Security Risk Detection for HarmonyOS ArkTS Code: Architecture, Analysis Framework, and Future Directions

Introduction Security is the foundation of all software systems, and this holds true for emerging platforms such as HarmonyOS and its ArkTS language. The rapid digital transformation demands robust security mechanisms to protect user data and transaction integrity.

HarmonyOS Native Application Security Challenges The migration to HarmonyOS introduces new attack surfaces due to immature security maturity, lack of tooling, and complex cross‑bundle communication. A market survey revealed an absence of dedicated ArkTS security analysis tools, prompting the development of a custom solution.

Analysis Goals and Technical Architecture The focus is on the business Native layer (ArkTS) where critical logic, cross‑bundle communication, and permission management reside. The analysis framework must handle dispersed code, diverse communication mechanisms, and implicit framework calls.

Core Design of the ArkTS Analysis Framework The framework consists of three modules: Source Extraction & Analysis Layer , Advanced Algorithms & Analysis Layer , and Program Modeling & Knowledge Layer . It extracts ASTs using a customized Huawei ArkTS compiler front‑end, stores relational data via Datalog, and builds control‑flow, data‑flow, and call graphs.

Source Extraction Technology By leveraging the ArkTS compiler, the system obtains full ASTs and converts them into a Datalog‑based relational database, enabling efficient recursive queries for control‑flow and data‑flow analysis.
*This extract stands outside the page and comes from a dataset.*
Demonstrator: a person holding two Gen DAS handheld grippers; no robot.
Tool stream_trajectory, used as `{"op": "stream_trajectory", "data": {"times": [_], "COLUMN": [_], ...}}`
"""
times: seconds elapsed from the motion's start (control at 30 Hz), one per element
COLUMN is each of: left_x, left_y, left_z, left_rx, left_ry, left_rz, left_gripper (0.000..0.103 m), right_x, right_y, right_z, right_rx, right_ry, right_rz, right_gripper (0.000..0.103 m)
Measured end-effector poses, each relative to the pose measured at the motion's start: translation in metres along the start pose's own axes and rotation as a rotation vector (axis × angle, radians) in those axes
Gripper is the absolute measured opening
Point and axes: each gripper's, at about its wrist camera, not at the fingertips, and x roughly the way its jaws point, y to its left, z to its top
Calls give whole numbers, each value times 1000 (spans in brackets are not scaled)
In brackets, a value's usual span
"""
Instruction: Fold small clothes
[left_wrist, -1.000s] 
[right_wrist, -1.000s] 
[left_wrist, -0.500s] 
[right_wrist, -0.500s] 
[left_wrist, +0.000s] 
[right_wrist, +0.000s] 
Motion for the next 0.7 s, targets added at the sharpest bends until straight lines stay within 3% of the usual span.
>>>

Function‑Level Data‑Flow Analysis The analysis models control structures, data operations (including assignments, destructuring, and object sharing), and extracts three key data‑flow summaries: input‑to‑output, input‑to‑sensitive‑operation, and rule‑defined end‑to‑end paths.

Inter‑Function Analysis Algorithms Two generations of algorithms are employed: a Bottom‑Up approach for linear scalability and a two‑phase parallel‑then‑context‑sensitive method that improves precision for polymorphic calls and callbacks.

Knowledge Graph and Cross‑Bundle Analysis Each bundle is treated as an independent analysis unit, with its data‑flow summary stored in a unified knowledge graph containing entry, exit, dangerous call, intermediate, and protection nodes. Explicit and implicit calls are linked via unique identifiers and framework‑specific connection keys.

Risk Inference Engine Risks are expressed as sub‑graph matching problems using a domain‑specific language (DSL) that defines patterns, constraints (e.g., missing path normalization), and result formats. This enables detection of complex multi‑step attack chains with visualizable results.

Technical Achievements and Future Outlook The project delivered a professional ArkTS analysis toolchain, a comprehensive knowledge graph, and an open‑source core engine. Future work includes algorithmic optimizations, support for "three‑platform‑one‑code" development, cross‑language analysis, and AI‑driven analysis enhancements.